We shall be discussing more on Supervised Learning and touch the topics of Blending , GBRT, RBFN and other Neural Network approachs and Regression topics such as LARS and LASSO etc. in coming posts
In Unsupervised Learning, the goal is to model the underlying structure or distribution in the data in order to learn more about the data, unlike supervised learning. These are called unsupervised learning because unlike supervised learning above there is no correct answers and there is mapping function or benchmark available to determine the desired output. Algorithms are left to their own devises to discover and present the interesting structure in the data. Unsupervised learning problems can be further grouped into clustering and association problems.
- Clustering: When you want to discover the inherent groupings in the data, such as grouping customers by purchasing behavior.
- Association: When you want to discover rules that describe large portions of your data, such as people that buy electronic items also tend to buy accessories.
Here we also encounter issues like classification vs. predictive models. Which one to use is determined by the dataset and the client’s business profile. Some popular examples of unsupervised learning algorithms can be highlighted as k-means for clustering problems and apriori algorithm for association rule learning problems. Detailed discussion will be published in later posts.
In Semi-Supervised Learning, the approach is that of trying to find hidden structure in unlabeled data with some predetermined benchmarks. Since the examples given to the learner are unlabeled, there is no error or reward signal to evaluate a potential solution, though skewness can be traced using pre-supplied benchmarks, the quality or usabilty of training examples sets is determined by the data scientist, thus it is a subjective decision. As we can see, these problems sit in between both supervised and unsupervised learning.

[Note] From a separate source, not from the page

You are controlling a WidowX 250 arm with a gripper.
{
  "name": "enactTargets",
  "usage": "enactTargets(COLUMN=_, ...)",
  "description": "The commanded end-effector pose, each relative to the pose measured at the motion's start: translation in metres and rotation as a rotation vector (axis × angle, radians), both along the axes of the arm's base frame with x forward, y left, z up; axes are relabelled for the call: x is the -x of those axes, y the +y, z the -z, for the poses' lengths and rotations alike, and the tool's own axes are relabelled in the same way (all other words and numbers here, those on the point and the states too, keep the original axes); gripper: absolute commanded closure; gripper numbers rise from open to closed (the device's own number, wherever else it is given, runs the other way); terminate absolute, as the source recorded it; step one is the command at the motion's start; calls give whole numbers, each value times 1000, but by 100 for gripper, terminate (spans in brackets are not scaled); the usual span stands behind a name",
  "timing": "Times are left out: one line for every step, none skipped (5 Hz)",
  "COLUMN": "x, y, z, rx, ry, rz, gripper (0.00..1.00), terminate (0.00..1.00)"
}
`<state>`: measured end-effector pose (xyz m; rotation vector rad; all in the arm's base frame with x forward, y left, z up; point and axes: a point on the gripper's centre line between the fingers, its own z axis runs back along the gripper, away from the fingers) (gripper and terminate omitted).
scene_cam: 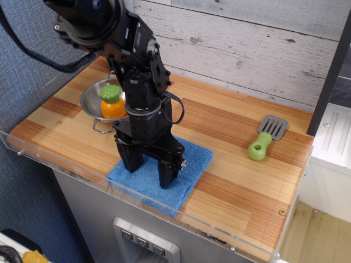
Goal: Bring the blue rectangle near the front edge.
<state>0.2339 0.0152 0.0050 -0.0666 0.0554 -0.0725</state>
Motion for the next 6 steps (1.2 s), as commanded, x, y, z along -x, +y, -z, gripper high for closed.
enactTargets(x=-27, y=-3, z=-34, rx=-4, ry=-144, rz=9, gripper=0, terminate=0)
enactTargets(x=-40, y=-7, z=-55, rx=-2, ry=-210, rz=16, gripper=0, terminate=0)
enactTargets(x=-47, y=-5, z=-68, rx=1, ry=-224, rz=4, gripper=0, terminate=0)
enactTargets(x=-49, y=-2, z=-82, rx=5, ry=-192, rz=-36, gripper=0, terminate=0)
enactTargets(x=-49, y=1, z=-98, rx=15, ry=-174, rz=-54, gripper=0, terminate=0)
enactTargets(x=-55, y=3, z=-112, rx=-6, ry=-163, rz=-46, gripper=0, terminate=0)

A good example is a photo archive where only some of the images are labeled, (e.g. dog, cat, person) and the majority are unlabeled. Many real world machine learning problems fall into this area. This is because it can be expensive or time-consuming to label data as it may require access to domain experts. Whereas unlabeled data is cheap and easy to collect and store. You can use unsupervised learning techniques to discover and learn the structure in the input variables. You can also use supervised learning techniques to make best guess predictions for the unlabeled data, feed that data back into the supervised learning algorithm as training data and use the model to make predictions on new unseen data.